■ **What needs to be done**
Exactness is required throughout. Return every record once more.

■ **Dataset records**
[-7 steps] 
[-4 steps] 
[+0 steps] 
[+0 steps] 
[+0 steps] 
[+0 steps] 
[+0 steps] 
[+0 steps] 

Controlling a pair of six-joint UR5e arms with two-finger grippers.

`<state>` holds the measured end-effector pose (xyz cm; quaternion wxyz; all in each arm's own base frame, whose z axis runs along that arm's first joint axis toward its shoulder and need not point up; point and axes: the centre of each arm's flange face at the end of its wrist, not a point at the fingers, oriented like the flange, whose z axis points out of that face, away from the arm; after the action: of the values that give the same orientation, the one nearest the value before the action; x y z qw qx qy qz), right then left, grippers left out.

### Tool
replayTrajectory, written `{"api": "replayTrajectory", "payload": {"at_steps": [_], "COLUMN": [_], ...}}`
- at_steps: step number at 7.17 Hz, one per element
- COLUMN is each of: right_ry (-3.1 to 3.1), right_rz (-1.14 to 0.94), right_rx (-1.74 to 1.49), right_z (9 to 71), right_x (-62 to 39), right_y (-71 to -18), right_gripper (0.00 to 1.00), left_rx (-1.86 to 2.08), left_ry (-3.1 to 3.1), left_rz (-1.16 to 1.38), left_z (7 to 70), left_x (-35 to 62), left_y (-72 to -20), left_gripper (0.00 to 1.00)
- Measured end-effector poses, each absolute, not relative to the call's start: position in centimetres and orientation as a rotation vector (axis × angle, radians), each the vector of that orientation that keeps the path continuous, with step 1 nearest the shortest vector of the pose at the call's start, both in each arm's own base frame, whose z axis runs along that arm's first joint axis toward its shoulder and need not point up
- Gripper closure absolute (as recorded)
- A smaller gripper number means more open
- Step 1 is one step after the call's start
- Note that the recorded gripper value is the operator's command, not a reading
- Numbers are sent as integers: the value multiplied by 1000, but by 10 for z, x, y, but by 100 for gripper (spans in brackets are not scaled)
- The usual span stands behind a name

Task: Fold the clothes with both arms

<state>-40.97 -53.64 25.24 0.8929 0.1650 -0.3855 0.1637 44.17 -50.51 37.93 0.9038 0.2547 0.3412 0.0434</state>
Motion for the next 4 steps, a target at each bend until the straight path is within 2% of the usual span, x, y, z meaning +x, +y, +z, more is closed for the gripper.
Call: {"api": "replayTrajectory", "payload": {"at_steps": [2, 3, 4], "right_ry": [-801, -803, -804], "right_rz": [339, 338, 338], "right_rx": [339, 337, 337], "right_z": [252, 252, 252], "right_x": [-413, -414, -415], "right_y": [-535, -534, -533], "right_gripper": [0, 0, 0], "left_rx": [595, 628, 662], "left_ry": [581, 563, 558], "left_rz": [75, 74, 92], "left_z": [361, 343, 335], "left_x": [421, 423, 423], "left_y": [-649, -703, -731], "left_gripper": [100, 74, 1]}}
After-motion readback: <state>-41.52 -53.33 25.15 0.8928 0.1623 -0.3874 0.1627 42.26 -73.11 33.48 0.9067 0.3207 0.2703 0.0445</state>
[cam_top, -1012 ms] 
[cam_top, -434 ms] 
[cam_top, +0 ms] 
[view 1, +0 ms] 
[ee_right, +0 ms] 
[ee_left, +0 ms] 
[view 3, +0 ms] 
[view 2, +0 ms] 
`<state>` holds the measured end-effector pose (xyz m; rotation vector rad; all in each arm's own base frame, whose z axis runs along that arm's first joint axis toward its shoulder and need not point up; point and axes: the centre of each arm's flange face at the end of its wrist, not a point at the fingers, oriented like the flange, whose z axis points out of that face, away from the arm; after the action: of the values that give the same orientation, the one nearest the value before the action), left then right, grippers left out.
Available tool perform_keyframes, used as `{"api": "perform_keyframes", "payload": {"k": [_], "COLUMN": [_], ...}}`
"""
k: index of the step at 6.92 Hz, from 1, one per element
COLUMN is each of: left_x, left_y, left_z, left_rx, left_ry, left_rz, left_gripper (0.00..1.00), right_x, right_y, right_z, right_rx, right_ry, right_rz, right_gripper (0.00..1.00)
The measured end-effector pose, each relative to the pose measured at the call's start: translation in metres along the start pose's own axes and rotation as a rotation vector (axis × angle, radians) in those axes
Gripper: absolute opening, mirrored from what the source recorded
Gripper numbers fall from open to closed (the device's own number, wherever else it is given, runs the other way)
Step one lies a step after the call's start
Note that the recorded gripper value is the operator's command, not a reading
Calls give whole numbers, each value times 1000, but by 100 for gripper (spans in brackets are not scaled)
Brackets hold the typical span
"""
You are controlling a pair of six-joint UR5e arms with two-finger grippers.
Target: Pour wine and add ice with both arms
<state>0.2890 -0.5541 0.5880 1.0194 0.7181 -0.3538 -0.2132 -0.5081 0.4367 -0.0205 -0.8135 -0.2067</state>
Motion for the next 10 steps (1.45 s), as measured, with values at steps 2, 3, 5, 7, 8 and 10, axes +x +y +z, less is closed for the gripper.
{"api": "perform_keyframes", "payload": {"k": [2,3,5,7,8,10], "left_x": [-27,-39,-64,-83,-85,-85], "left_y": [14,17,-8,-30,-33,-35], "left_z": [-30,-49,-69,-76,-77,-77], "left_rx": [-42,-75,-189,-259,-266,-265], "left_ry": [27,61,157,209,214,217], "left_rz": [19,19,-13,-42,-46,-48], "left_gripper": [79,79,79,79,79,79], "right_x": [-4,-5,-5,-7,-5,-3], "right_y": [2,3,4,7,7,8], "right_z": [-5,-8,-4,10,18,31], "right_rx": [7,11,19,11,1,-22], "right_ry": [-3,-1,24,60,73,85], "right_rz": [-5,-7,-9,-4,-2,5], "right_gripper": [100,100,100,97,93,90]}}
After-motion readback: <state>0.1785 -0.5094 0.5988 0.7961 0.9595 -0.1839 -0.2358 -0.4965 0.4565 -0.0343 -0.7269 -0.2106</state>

■ **The completed task**
[-7 steps] 
[-4 steps] 
[+0 steps] 
[+0 steps] 
[+0 steps] 
[+0 steps] 
[+0 steps] 
[+0 steps] 

Controlling a pair of six-joint UR5e arms with two-finger grippers.

`<state>` holds the measured end-effector pose (xyz cm; quaternion wxyz; all in each arm's own base frame, whose z axis runs along that arm's first joint axis toward its shoulder and need not point up; point and axes: the centre of each arm's flange face at the end of its wrist, not a point at the fingers, oriented like the flange, whose z axis points out of that face, away from the arm; after the action: of the values that give the same orientation, the one nearest the value before the action; x y z qw qx qy qz), right then left, grippers left out.

### Tool
replayTrajectory, written `{"api": "replayTrajectory", "payload": {"at_steps": [_], "COLUMN": [_], ...}}`
- at_steps: step number at 7.17 Hz, one per element
- COLUMN is each of: right_ry (-3.1 to 3.1), right_rz (-1.14 to 0.94), right_rx (-1.74 to 1.49), right_z (9 to 71), right_x (-62 to 39), right_y (-71 to -18), right_gripper (0.00 to 1.00), left_rx (-1.86 to 2.08), left_ry (-3.1 to 3.1), left_rz (-1.16 to 1.38), left_z (7 to 70), left_x (-35 to 62), left_y (-72 to -20), left_gripper (0.00 to 1.00)
- Measured end-effector poses, each absolute, not relative to the call's start: position in centimetres and orientation as a rotation vector (axis × angle, radians), each the vector of that orientation that keeps the path continuous, with step 1 nearest the shortest vector of the pose at the call's start, both in each arm's own base frame, whose z axis runs along that arm's first joint axis toward its shoulder and need not point up
- Gripper closure absolute (as recorded)
- A smaller gripper number means more open
- Step 1 is one step after the call's start
- Note that the recorded gripper value is the operator's command, not a reading
- Numbers are sent as integers: the value multiplied by 1000, but by 10 for z, x, y, but by 100 for gripper (spans in brackets are not scaled)
- The usual span stands behind a name

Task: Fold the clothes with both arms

<state>-40.97 -53.64 25.24 0.8929 0.1650 -0.3855 0.1637 44.17 -50.51 37.93 0.9038 0.2547 0.3412 0.0434</state>
Motion for the next 4 steps, a target at each bend until the straight path is within 2% of the usual span, x, y, z meaning +x, +y, +z, more is closed for the gripper.
Call: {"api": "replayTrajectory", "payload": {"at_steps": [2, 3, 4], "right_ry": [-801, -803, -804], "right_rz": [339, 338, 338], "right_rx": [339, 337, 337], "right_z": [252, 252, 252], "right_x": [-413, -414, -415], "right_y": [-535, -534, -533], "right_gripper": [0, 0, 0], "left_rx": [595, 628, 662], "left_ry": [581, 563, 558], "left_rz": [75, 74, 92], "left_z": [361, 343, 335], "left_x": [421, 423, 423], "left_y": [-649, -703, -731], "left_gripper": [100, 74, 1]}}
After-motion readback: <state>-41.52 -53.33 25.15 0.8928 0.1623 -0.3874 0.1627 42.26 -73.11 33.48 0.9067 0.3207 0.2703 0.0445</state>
[cam_top, -1012 ms] 
[cam_top, -434 ms] 
[cam_top, +0 ms] 
[view 1, +0 ms] 
[ee_right, +0 ms] 
[ee_left, +0 ms] 
[view 3, +0 ms] 
[view 2, +0 ms] 
`<state>` holds the measured end-effector pose (xyz m; rotation vector rad; all in each arm's own base frame, whose z axis runs along that arm's first joint axis toward its shoulder and need not point up; point and axes: the centre of each arm's flange face at the end of its wrist, not a point at the fingers, oriented like the flange, whose z axis points out of that face, away from the arm; after the action: of the values that give the same orientation, the one nearest the value before the action), left then right, grippers left out.
Available tool perform_keyframes, used as `{"api": "perform_keyframes", "payload": {"k": [_], "COLUMN": [_], ...}}`
"""
k: index of the step at 6.92 Hz, from 1, one per element
COLUMN is each of: left_x, left_y, left_z, left_rx, left_ry, left_rz, left_gripper (0.00..1.00), right_x, right_y, right_z, right_rx, right_ry, right_rz, right_gripper (0.00..1.00)
The measured end-effector pose, each relative to the pose measured at the call's start: translation in metres along the start pose's own axes and rotation as a rotation vector (axis × angle, radians) in those axes
Gripper: absolute opening, mirrored from what the source recorded
Gripper numbers fall from open to closed (the device's own number, wherever else it is given, runs the other way)
Step one lies a step after the call's start
Note that the recorded gripper value is the operator's command, not a reading
Calls give whole numbers, each value times 1000, but by 100 for gripper (spans in brackets are not scaled)
Brackets hold the typical span
"""
You are controlling a pair of six-joint UR5e arms with two-finger grippers.
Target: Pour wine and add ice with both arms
<state>0.2890 -0.5541 0.5880 1.0194 0.7181 -0.3538 -0.2132 -0.5081 0.4367 -0.0205 -0.8135 -0.2067</state>
Motion for the next 10 steps (1.45 s), as measured, with values at steps 2, 3, 5, 7, 8 and 10, axes +x +y +z, less is closed for the gripper.
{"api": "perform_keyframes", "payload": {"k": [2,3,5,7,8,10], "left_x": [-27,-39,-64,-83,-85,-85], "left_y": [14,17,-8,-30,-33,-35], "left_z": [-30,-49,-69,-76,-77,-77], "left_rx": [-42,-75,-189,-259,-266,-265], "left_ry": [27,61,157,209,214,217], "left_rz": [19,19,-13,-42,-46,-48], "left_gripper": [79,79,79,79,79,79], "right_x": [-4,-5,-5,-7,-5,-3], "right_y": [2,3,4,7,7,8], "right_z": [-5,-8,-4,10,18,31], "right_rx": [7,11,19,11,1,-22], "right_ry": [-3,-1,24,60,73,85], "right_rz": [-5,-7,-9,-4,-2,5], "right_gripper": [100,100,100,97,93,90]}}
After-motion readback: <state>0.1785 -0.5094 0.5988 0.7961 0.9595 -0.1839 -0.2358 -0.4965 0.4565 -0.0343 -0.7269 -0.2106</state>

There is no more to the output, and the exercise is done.